## [What is expected]
Find "rule: each instance" in the data, then restate the line it sits in and every later line word for word, ending with the last line.

## [Material to process]
=== Begin Enclosure ===

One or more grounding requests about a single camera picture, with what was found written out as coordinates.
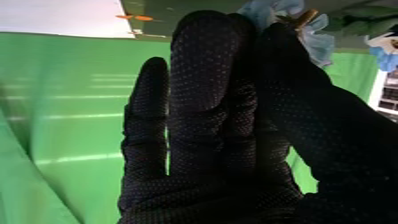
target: gloved hand
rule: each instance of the gloved hand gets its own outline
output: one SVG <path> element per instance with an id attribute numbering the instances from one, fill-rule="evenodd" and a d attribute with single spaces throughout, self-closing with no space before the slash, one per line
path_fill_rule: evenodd
<path id="1" fill-rule="evenodd" d="M 293 28 L 273 24 L 254 49 L 259 110 L 319 181 L 298 223 L 398 223 L 398 126 L 332 85 Z"/>
<path id="2" fill-rule="evenodd" d="M 239 15 L 197 12 L 174 33 L 170 77 L 163 59 L 142 67 L 124 111 L 119 223 L 291 222 L 302 195 L 287 142 L 261 111 L 254 131 L 252 38 Z"/>

=== End Enclosure ===

## [Exercise response]
rule: each instance of the gloved hand gets its own outline
output: one SVG <path> element per instance with an id attribute numbering the instances from one, fill-rule="evenodd" and a d attribute with single spaces throughout, self-closing with no space before the slash, one per line
path_fill_rule: evenodd
<path id="1" fill-rule="evenodd" d="M 293 28 L 273 24 L 254 49 L 259 110 L 319 181 L 298 223 L 398 223 L 398 126 L 332 85 Z"/>
<path id="2" fill-rule="evenodd" d="M 239 15 L 197 12 L 174 33 L 170 77 L 163 59 L 142 67 L 124 111 L 119 223 L 291 222 L 302 195 L 287 142 L 261 111 L 254 131 L 252 38 Z"/>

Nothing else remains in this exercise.